***** Recorded information

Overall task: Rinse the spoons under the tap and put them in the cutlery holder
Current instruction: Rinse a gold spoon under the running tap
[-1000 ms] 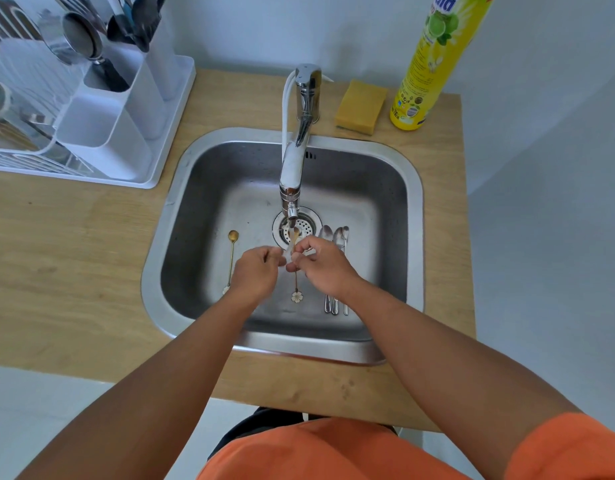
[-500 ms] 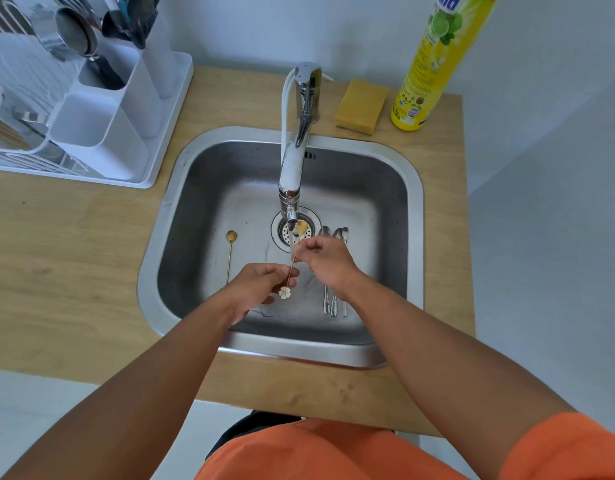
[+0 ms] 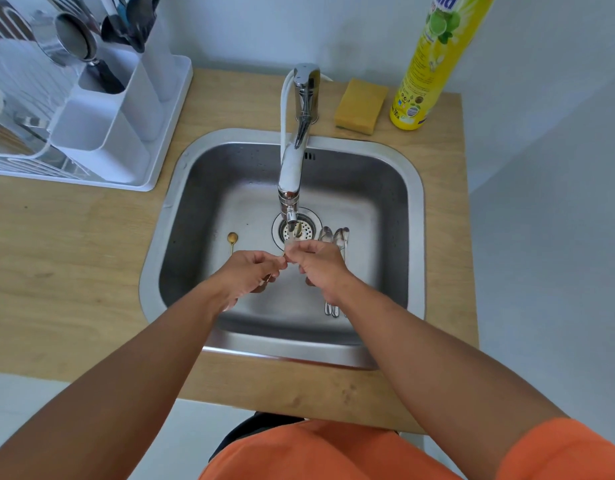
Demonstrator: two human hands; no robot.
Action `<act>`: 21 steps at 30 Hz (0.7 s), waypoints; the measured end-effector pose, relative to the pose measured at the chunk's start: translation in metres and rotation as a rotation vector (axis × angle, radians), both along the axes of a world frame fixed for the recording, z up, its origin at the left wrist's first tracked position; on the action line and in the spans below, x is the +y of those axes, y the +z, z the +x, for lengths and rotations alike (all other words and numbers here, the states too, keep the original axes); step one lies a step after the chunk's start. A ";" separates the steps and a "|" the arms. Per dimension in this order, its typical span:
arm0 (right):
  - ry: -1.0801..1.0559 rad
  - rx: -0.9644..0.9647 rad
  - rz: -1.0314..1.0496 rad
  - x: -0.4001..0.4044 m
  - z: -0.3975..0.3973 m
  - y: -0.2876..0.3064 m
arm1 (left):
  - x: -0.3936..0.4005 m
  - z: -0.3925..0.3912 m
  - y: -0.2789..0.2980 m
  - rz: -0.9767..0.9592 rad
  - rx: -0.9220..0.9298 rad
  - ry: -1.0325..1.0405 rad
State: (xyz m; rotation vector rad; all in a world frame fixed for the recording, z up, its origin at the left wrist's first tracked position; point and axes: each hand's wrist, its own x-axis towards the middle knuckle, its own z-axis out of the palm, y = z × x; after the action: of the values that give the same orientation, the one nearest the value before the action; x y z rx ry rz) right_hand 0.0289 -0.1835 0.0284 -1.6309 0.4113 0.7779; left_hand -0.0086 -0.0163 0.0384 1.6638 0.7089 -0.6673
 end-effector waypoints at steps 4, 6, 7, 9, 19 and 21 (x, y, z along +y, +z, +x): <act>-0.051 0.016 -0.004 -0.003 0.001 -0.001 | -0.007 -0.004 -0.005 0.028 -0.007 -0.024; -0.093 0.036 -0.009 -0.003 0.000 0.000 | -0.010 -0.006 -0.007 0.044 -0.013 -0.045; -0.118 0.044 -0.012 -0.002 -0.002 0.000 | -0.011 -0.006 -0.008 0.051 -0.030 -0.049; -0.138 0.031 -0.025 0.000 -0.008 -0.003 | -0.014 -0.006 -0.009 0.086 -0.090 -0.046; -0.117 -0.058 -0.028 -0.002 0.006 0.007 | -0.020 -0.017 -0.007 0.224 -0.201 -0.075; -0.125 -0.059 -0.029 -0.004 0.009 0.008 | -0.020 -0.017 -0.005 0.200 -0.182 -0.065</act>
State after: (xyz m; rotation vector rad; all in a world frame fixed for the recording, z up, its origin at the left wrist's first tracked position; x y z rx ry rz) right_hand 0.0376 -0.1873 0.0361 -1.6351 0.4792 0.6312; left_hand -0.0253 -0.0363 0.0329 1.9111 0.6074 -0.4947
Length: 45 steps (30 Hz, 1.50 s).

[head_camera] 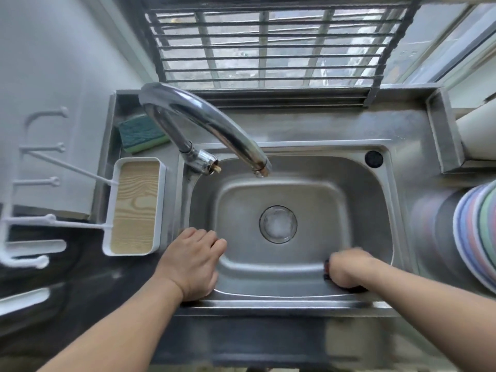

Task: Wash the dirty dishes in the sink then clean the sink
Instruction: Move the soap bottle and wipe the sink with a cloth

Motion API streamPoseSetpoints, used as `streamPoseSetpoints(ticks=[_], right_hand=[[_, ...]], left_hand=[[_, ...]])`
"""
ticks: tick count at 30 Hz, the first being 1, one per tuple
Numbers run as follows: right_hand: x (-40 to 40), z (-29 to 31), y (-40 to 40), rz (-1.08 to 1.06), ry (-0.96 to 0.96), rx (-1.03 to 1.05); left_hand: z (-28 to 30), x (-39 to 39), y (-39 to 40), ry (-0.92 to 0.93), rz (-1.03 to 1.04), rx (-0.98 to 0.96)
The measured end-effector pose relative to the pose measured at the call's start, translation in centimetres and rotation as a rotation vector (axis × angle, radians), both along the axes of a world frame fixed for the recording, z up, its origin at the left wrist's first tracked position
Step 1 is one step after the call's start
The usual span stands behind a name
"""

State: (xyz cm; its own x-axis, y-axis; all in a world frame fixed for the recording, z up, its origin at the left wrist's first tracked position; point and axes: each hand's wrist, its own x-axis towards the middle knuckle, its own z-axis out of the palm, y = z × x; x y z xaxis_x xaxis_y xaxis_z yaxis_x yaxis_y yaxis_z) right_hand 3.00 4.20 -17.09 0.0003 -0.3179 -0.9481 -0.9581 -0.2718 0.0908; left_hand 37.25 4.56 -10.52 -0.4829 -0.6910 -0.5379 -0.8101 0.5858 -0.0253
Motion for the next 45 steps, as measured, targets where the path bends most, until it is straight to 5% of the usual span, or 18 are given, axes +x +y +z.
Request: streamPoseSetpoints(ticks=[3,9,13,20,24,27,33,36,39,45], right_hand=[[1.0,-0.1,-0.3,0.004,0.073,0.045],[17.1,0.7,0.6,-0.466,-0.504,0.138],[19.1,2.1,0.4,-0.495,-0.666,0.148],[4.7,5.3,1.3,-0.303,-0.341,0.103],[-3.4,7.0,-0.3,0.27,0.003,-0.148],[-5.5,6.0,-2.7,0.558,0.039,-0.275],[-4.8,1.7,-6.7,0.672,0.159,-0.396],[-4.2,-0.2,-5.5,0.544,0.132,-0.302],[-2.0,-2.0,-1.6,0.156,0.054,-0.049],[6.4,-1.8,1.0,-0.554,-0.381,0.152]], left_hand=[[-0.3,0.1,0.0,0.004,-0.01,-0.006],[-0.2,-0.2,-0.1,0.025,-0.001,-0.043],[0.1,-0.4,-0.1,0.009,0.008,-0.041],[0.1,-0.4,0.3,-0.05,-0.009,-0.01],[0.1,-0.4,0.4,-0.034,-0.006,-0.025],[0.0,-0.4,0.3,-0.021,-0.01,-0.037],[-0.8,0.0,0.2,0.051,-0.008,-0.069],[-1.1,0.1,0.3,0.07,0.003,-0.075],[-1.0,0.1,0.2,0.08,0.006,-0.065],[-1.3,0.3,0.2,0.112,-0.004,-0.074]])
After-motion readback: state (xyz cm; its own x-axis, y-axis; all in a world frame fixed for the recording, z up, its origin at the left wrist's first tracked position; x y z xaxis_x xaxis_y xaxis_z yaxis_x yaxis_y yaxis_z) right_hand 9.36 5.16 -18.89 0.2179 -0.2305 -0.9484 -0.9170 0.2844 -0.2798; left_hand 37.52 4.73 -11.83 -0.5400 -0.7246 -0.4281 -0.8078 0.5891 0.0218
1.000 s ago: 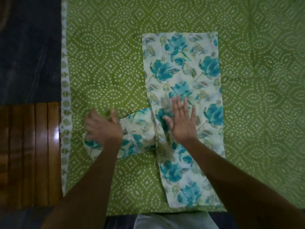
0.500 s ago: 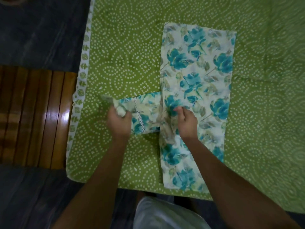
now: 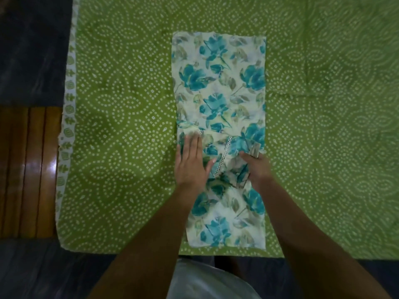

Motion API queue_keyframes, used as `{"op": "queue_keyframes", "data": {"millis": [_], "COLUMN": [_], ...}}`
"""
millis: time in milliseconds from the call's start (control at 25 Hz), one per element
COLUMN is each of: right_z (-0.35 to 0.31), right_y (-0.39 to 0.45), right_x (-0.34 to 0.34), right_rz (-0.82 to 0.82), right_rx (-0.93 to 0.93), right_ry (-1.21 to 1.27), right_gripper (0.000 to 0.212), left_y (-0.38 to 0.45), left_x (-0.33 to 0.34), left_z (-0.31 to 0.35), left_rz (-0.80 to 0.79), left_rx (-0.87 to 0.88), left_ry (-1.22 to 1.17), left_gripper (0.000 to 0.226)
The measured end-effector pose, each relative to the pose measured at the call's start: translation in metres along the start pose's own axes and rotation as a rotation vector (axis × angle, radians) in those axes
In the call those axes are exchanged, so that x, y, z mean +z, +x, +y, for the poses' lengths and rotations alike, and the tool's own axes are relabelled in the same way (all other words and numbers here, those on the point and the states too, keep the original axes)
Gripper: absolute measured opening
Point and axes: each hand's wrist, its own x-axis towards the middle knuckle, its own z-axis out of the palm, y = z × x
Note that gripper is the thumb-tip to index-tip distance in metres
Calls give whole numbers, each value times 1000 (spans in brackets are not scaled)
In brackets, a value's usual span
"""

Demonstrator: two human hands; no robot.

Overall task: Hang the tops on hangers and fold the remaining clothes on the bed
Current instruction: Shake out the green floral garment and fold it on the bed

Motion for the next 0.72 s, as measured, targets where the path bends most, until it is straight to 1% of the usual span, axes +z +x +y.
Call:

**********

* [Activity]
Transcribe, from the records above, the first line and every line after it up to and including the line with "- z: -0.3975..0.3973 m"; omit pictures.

* [Expected output]
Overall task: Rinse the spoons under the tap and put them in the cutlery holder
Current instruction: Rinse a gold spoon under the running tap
[-1000 ms] 
[-500 ms] 
[+0 ms] 
Demonstrator: two human hands; no robot.
Action `<act>`: 21 steps at 30 Hz (0.7 s), waypoints; the measured end-effector pose, relative to the pose measured at the chunk's start: translation in metres and rotation as a rotation vector (axis × angle, radians), both along the axes of a world frame fixed for the recording, z up, its origin at the left wrist's first tracked position; on the action line and in the spans below, x is the +y of those axes, y the +z, z the +x, for lengths and rotations alike (all other words and numbers here, the states too, keep the original axes); step one lies a step after the chunk's start. A ";" separates the steps and a "|" the arms. Per dimension in this order, its typical span:
arm0 (right):
  - ry: -1.0801..1.0559 rad
  - rx: -0.9644..0.9647 rad
  - rz: -1.0314..1.0496 rad
  - x: -0.4001..0.4044 m
  - z: -0.3975..0.3973 m

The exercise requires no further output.